Work request ▸
In the listing below, find each line with the string "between" and report it.
[Dataset entries]
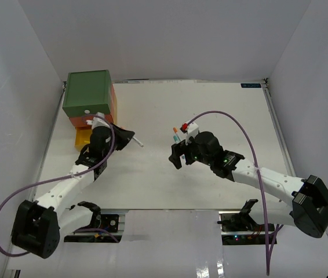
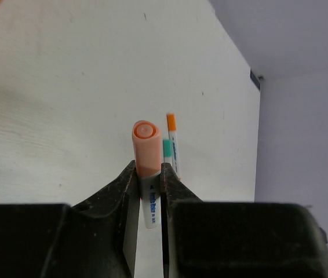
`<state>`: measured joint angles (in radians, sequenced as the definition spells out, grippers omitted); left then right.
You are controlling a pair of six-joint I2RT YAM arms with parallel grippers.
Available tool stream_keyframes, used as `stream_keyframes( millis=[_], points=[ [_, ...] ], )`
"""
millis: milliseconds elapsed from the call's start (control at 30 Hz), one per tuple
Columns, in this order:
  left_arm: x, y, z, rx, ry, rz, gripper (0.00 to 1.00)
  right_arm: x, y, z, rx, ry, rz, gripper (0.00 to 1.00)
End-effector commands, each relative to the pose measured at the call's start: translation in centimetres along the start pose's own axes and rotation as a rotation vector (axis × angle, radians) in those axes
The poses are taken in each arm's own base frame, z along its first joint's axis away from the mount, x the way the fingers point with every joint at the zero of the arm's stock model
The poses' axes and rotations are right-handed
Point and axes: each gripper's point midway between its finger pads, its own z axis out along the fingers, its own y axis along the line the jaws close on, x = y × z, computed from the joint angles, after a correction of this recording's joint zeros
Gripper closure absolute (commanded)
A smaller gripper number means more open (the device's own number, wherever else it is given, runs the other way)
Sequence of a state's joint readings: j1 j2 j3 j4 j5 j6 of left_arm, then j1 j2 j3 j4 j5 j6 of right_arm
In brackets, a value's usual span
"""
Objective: Sort the stationery into containers
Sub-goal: Place the pen in the drawer.
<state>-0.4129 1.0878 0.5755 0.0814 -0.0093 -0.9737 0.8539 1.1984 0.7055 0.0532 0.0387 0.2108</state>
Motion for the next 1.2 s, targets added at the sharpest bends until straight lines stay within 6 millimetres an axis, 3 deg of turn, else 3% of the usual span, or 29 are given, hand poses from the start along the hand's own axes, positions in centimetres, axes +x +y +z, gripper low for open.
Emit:
stream_keyframes(
  millis=[0, 33, 233, 400, 667, 833, 1167],
  points=[
    [-4.6, 1.9, -2.1, -0.061, -0.143, -0.035, 0.95, 0.2, -1.5, -0.6, 0.078, -0.004, -0.033, 0.03],
    [-6.7, 3.4, -3.0, -0.102, -0.204, -0.063, 0.95, 0.3, -1.5, -0.6, 0.077, -0.002, -0.035, 0.03],
    [-12.6, 8.6, -5.8, -0.200, -0.409, -0.208, 0.92, 1.0, -1.8, -0.5, 0.084, 0.014, -0.037, 0.03],
    [-14.8, 10.7, -5.0, -0.235, -0.451, -0.282, 0.88, 1.1, -2.4, -0.7, 0.112, 0.020, -0.053, 0.03],
    [-16.3, 12.3, -3.0, -0.217, -0.433, -0.374, 0.78, 1.9, -3.2, -1.1, 0.145, 0.033, -0.070, 0.03],
    [-16.1, 13.0, -2.1, -0.235, -0.402, -0.386, 0.58, 2.4, -3.7, -0.9, 0.164, 0.050, -0.077, 0.02],
    [-15.6, 13.8, -2.0, -0.274, -0.355, -0.382, 0.29, 3.2, -4.4, -0.5, 0.191, 0.112, -0.084, 0.03]
  ],
)
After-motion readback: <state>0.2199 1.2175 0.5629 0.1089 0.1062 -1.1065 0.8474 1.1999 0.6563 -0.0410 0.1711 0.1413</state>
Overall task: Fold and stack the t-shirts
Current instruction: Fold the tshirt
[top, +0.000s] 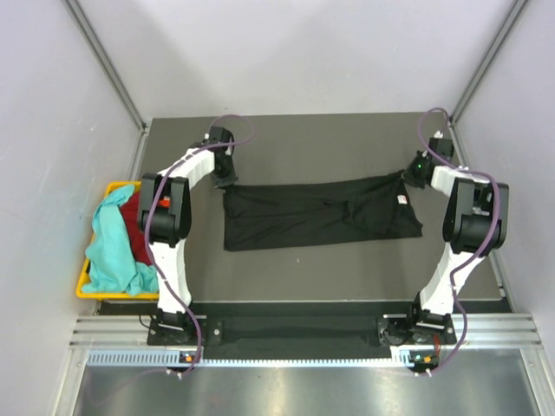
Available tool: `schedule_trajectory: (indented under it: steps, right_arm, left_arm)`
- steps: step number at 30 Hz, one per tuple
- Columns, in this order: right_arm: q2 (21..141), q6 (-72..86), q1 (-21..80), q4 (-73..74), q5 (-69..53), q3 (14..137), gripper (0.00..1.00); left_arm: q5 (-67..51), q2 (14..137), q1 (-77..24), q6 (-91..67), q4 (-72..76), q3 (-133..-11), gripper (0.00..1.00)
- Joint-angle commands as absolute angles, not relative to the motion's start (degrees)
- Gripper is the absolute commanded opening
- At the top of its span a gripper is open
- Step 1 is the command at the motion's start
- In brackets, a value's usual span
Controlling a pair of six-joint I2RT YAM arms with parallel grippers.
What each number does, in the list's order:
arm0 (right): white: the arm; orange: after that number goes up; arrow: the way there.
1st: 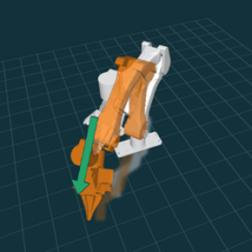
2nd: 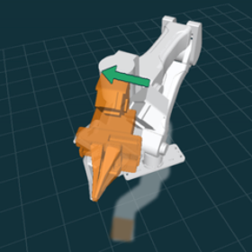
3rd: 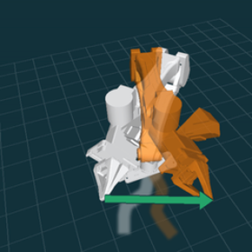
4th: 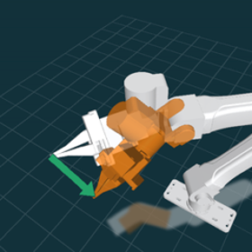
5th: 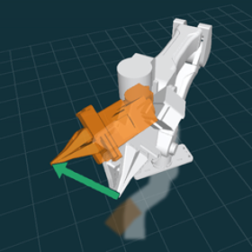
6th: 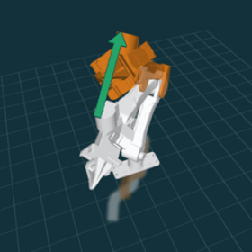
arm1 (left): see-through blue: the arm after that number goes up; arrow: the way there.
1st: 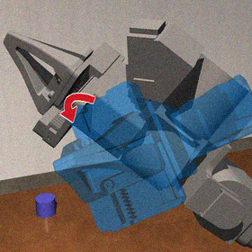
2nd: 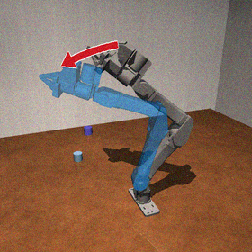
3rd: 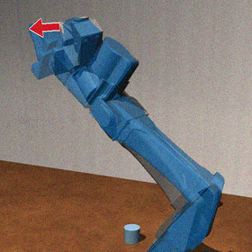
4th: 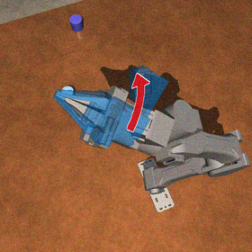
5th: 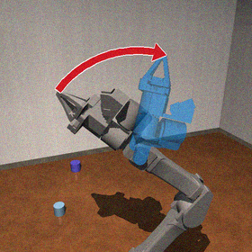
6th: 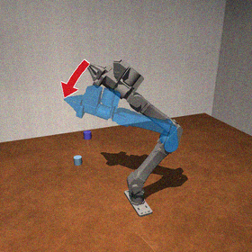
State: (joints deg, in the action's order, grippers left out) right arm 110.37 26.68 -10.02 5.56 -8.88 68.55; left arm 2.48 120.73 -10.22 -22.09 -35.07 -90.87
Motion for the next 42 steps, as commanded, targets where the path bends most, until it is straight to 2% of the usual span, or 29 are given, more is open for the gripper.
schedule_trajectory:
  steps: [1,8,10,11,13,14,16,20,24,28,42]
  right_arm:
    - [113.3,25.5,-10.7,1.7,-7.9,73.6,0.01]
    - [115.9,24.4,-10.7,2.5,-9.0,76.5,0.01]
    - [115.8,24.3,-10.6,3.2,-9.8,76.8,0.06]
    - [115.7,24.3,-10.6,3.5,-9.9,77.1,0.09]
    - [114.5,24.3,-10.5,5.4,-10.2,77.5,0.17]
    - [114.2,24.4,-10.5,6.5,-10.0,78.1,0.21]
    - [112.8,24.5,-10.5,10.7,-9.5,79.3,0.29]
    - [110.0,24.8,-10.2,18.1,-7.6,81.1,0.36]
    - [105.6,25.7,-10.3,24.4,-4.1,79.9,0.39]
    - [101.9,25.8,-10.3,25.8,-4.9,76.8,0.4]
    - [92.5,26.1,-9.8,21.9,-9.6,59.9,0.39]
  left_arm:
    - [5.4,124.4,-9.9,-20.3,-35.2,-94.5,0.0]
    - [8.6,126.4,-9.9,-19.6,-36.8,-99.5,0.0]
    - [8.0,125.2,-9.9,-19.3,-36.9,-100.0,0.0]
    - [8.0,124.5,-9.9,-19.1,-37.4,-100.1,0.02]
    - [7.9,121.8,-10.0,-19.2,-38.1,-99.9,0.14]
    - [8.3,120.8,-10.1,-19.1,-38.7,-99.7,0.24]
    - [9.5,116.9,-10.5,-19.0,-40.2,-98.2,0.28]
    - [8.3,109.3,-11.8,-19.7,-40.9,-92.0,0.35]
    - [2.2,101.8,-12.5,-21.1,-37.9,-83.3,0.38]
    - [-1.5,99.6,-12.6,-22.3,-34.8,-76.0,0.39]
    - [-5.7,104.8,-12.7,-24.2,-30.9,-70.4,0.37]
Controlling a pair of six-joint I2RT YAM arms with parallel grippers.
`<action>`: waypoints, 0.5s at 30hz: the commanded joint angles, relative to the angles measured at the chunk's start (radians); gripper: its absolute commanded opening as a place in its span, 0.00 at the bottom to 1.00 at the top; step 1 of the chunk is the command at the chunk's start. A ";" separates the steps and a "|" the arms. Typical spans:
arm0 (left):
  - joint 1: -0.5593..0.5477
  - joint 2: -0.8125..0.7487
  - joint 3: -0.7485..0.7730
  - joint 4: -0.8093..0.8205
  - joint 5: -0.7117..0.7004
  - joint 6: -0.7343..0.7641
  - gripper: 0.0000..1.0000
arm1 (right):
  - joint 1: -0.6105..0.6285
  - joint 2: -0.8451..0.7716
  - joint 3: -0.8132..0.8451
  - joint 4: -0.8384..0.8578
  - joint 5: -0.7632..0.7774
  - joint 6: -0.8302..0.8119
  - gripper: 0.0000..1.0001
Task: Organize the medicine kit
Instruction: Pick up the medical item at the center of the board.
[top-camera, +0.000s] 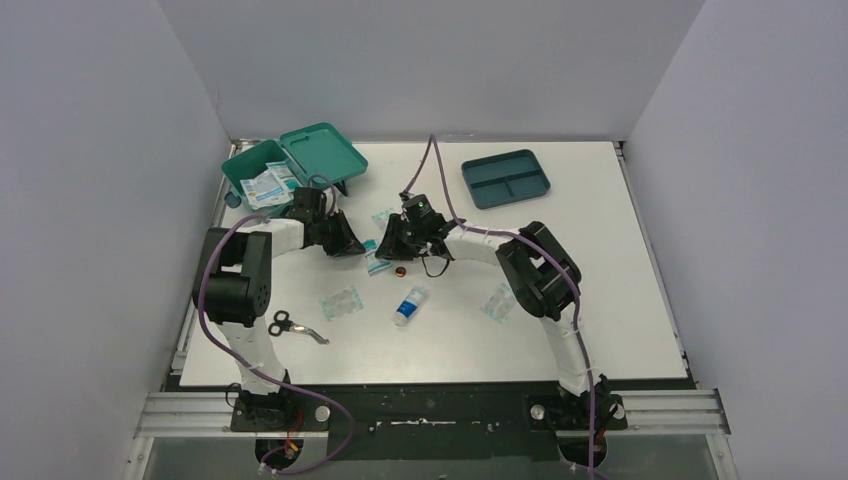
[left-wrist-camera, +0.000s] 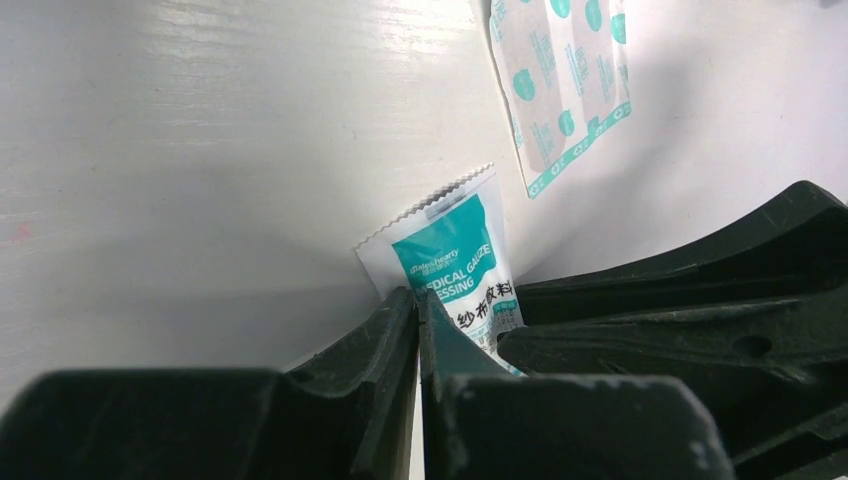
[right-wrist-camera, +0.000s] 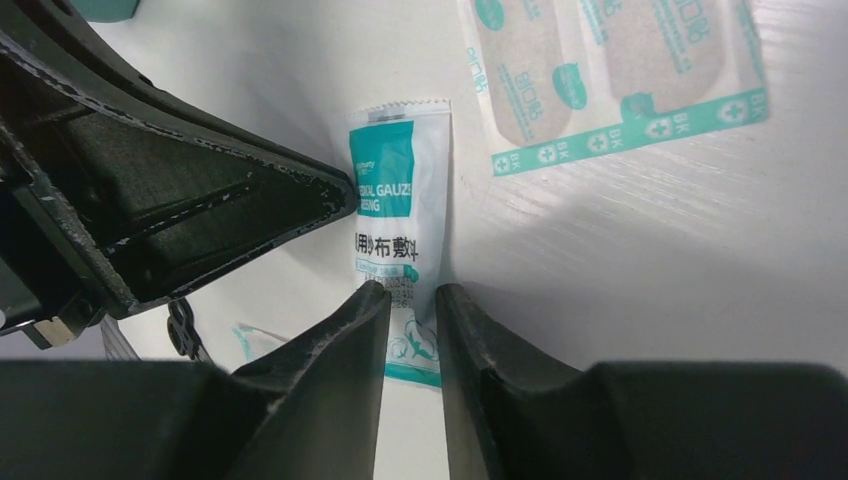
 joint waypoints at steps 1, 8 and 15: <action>0.007 0.027 -0.029 -0.033 -0.106 0.024 0.06 | -0.005 -0.036 -0.024 -0.002 0.022 0.012 0.23; 0.012 0.012 -0.014 -0.047 -0.101 0.025 0.06 | -0.008 -0.018 -0.003 -0.028 0.044 -0.030 0.03; 0.047 -0.063 0.039 -0.095 -0.044 0.035 0.27 | -0.016 -0.040 -0.009 0.038 0.002 -0.031 0.00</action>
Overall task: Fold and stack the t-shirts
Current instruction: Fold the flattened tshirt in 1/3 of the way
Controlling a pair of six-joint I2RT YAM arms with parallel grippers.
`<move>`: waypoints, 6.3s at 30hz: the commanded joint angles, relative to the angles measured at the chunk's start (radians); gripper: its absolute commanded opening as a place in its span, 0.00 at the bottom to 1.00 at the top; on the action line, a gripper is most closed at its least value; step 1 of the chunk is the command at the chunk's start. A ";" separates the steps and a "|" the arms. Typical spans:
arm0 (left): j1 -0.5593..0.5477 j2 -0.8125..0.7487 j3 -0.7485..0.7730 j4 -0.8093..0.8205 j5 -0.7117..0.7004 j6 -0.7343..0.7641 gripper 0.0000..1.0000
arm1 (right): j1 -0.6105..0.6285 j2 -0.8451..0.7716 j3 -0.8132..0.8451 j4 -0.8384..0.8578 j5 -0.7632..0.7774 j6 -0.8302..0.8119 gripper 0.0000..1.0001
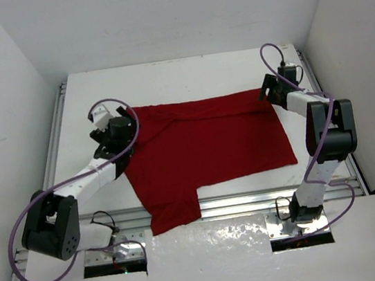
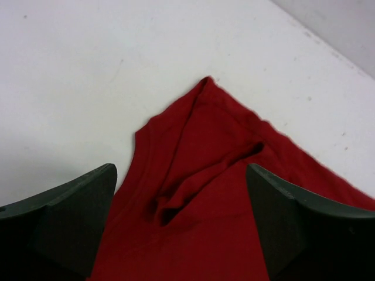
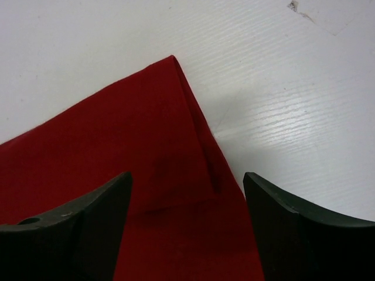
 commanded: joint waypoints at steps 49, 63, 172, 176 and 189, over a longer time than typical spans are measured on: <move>0.147 0.708 0.711 -0.157 1.006 0.394 0.56 | 0.371 -0.477 -0.316 0.174 -0.745 -0.053 0.91; 0.140 0.659 0.648 -0.197 0.940 0.345 0.00 | 0.371 -0.518 -0.338 0.180 -0.734 -0.047 0.92; 0.362 0.911 1.004 -0.393 0.614 0.210 0.00 | -0.025 0.520 0.752 -0.294 -0.004 -0.291 0.00; 0.360 0.965 1.096 -0.404 0.614 0.193 0.00 | -0.023 0.577 0.837 -0.346 0.016 -0.277 0.00; 0.347 1.076 1.340 -0.461 0.621 0.205 0.13 | -0.058 0.634 0.959 -0.393 -0.051 -0.234 0.15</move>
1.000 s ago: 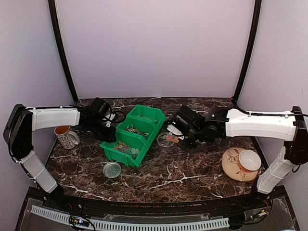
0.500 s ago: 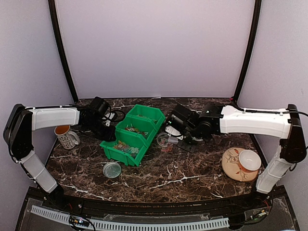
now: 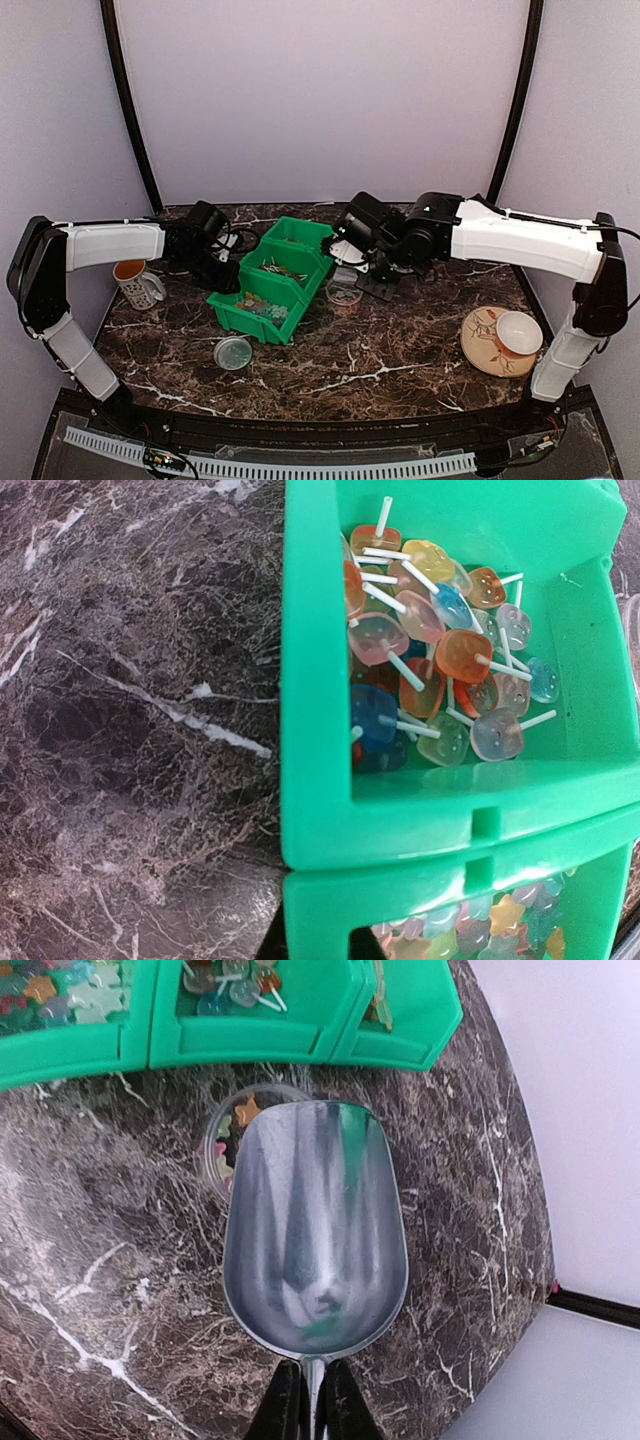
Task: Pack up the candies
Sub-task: Place the fake candies in the packing bottle, then scoop the fake candies from the storage box.
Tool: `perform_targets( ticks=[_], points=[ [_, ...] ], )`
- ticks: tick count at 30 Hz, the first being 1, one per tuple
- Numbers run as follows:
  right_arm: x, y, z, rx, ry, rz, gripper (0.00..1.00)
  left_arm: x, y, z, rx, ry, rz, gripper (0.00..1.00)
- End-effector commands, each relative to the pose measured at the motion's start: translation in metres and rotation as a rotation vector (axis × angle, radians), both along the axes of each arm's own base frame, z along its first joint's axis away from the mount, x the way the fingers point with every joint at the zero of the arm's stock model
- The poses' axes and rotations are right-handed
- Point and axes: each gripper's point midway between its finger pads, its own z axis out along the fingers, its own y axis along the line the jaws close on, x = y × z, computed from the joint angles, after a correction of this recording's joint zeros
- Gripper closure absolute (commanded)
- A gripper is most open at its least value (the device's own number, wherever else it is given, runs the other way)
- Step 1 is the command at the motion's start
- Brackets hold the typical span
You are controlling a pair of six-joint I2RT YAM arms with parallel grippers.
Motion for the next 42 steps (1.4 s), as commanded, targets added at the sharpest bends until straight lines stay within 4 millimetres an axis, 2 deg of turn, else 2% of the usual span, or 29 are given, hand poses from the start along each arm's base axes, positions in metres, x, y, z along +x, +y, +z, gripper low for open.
perform_targets(
  ticks=[1,7,14,23,27,34,42],
  points=[
    [-0.013,0.039,0.034,0.116,-0.021,0.107,1.0,0.031,-0.021,0.065,-0.147,-0.186,-0.004,1.0],
    [-0.042,0.083,0.042,0.121,-0.026,0.26,1.0,0.032,-0.019,0.063,-0.13,-0.184,0.003,1.0],
    [-0.06,0.121,0.02,0.061,0.022,0.358,1.0,0.033,-0.015,0.063,-0.108,-0.194,0.009,1.0],
    [-0.055,0.133,-0.009,-0.06,0.036,0.369,1.0,0.032,-0.016,0.065,-0.077,-0.216,-0.003,1.0],
    [-0.052,0.138,-0.016,-0.094,0.035,0.377,1.0,0.031,-0.018,0.064,-0.057,-0.22,-0.014,1.0],
    [-0.055,0.163,-0.025,-0.091,0.056,0.456,1.0,0.027,-0.026,0.061,-0.04,-0.219,-0.046,1.0],
    [-0.067,0.187,-0.056,-0.077,0.123,0.56,1.0,0.024,-0.032,0.062,-0.056,-0.217,-0.07,1.0]
  ],
)
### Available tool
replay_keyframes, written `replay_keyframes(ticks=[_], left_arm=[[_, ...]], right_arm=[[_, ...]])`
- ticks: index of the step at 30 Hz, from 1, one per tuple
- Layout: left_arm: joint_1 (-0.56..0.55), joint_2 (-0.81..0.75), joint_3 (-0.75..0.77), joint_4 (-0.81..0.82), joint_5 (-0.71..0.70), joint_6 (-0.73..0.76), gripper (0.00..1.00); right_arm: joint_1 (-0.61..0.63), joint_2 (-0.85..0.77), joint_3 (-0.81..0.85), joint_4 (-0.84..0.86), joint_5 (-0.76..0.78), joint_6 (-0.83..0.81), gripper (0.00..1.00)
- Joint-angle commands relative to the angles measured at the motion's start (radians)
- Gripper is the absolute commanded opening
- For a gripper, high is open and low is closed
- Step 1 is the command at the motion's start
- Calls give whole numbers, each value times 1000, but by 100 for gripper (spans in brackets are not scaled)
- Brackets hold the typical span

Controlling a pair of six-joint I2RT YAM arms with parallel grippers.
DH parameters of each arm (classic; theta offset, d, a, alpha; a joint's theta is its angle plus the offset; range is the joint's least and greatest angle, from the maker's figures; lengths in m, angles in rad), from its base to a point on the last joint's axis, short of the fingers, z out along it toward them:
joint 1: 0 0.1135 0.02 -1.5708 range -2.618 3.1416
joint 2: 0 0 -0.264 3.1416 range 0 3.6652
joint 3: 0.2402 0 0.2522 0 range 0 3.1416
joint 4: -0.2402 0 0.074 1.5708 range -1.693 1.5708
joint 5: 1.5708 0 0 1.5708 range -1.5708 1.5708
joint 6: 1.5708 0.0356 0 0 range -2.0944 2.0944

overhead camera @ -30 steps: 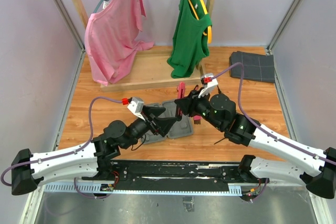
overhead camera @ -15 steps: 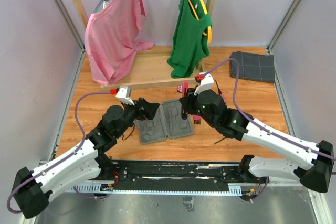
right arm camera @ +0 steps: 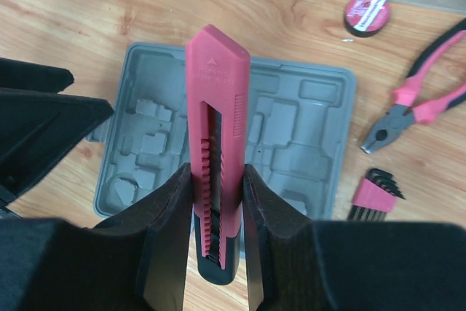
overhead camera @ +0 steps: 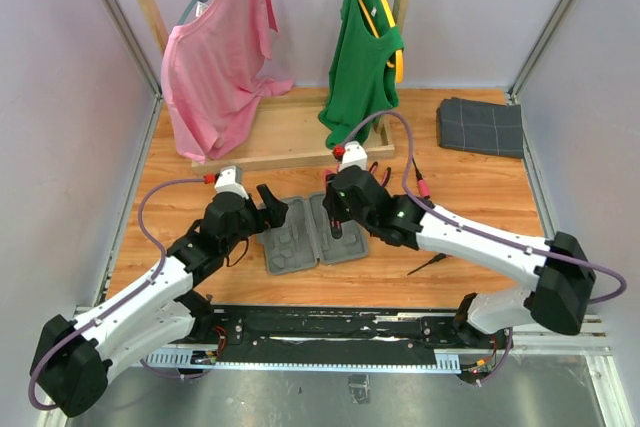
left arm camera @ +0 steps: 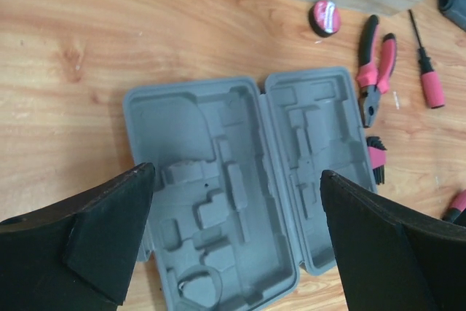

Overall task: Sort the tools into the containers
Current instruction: Place the utility knife in the storage box.

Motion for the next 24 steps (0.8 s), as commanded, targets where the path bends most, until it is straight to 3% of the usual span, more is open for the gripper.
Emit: replay_keyframes(ticks=[1,5,9,16,20,24], left_arm=[[8,40,30,-42,-47,-125,99],[8,42,16,-40,-42,-182,99],[9,27,-33,25,5,-106,99],[30,113,4,-63,-150,-91,99],[131,135,-30,28,19,-87,99],[189,166,-43,69,64,-83,99]], right_arm=[[-2,90,86,-17,-85,21,1],[-7,168,125,-31,-139,53,1],[-12,251,183,-63,-192,80,1],[-12,396,291,-144,-255,140,2],[-12,450,322,-165,-268,167,6],[-12,491,337,-187,-276,186,5]])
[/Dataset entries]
Output below ▸
Point and axes: each gripper's point midway between its finger pads, its own z axis out along the fingers, its own y axis along the line the jaws close on, x = y × z, computed from the joint angles, after a correction of this recording's joint zeros
- Point and axes: each gripper's point midway between its finger pads, its own z axis out along the fingers, its own y axis along the line the jaws close on, x = y × z, computed from the joint angles, after a correction of this recording's joint zeros

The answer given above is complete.